Start of AVAILABLE DATA
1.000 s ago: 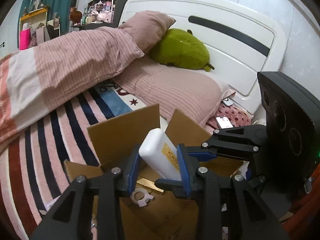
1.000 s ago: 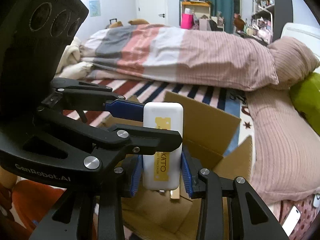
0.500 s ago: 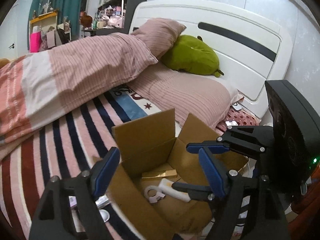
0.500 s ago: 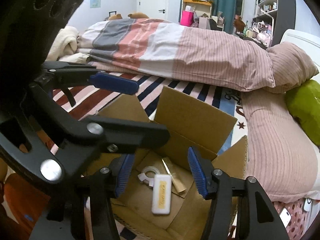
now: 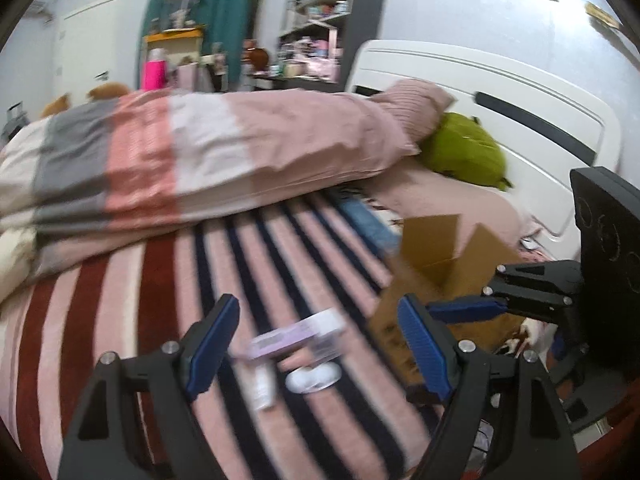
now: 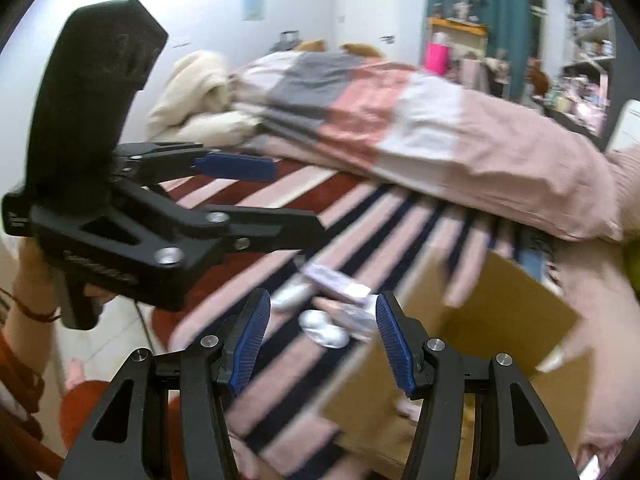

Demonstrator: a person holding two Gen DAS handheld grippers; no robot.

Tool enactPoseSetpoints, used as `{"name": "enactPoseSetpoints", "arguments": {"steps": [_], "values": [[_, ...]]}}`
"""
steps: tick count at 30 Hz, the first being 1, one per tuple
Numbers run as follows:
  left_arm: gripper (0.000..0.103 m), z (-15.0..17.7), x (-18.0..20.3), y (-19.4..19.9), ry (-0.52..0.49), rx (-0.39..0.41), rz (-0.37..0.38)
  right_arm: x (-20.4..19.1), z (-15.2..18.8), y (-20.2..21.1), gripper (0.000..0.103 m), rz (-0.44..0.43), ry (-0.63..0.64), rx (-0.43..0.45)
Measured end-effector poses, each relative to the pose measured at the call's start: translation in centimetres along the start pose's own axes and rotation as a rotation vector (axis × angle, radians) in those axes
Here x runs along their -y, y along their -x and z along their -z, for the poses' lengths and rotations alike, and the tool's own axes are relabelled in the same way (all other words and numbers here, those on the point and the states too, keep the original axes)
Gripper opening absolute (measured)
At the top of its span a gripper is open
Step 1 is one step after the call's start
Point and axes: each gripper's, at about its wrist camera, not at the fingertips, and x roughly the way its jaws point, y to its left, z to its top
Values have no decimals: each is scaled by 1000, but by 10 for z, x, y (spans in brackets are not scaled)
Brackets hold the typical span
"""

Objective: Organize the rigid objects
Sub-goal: 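Reach the right gripper to the clear cup-shaped cap and grasp it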

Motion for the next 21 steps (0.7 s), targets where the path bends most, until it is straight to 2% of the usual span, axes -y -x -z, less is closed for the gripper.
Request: {"name": "enactPoseSetpoints", "arguments": {"steps": [3,9,16,21], "values": [[79,23,-34,3,45,-7,-44,-30,-7,-35,51,-65,21,-56],[79,70,-88,-7,102,-44,-93,-58,6,-111,51,-103,16,-179],[79,107,-130,-32,171,-81,-73,-44,20,-191,51,-18,-51,-266],[79,119,-146,-48,203,-98,-48,-23,21,-221,51,40,-124,-288]]}}
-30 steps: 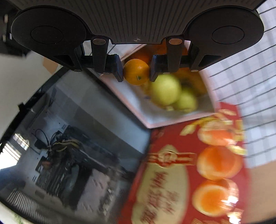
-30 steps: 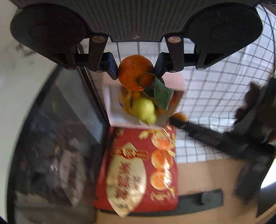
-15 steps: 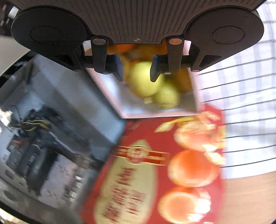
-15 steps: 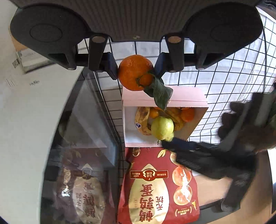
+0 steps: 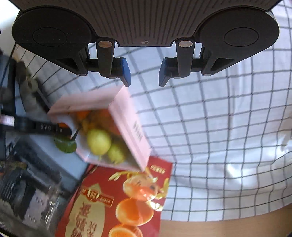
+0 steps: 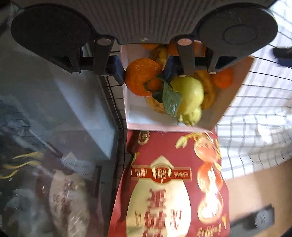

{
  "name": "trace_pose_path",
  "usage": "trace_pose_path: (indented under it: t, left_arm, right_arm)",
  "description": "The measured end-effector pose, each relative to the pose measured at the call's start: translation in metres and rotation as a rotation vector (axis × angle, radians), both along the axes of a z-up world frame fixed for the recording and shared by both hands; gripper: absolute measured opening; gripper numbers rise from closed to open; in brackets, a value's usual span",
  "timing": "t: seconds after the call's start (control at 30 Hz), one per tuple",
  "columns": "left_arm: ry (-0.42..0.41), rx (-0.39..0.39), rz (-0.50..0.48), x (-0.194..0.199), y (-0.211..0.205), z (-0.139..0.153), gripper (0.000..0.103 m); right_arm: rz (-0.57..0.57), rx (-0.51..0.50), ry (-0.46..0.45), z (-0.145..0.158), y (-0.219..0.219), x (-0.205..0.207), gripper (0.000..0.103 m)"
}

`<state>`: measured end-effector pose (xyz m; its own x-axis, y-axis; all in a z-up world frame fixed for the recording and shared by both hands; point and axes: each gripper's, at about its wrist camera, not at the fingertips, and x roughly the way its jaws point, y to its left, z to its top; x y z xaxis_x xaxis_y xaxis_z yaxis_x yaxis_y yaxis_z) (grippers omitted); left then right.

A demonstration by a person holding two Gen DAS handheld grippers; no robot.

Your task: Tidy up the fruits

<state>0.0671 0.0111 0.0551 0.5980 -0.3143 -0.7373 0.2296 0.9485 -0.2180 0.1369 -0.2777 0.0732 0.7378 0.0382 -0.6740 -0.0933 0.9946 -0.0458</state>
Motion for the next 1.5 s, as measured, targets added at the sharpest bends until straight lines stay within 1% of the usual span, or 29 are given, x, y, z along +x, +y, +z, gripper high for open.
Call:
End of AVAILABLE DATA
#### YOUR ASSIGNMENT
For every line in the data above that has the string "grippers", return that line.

#### SOLUTION FOR THIS PROBLEM
Demonstrator: a person holding two Gen DAS handheld grippers; no robot.
`<state>`: measured end-effector pose (xyz m; its own x-axis, y-axis; all in a z-up world frame fixed for the recording and shared by both hands; point and axes: each gripper's, at about its wrist camera, not at the fingertips, and x roughly the way its jaws point, y to its left, z to its top; x y z xaxis_x xaxis_y xaxis_z yaxis_x yaxis_y yaxis_z) (grippers omitted); left then right.
A demonstration by a person holding two Gen DAS handheld grippers; no robot.

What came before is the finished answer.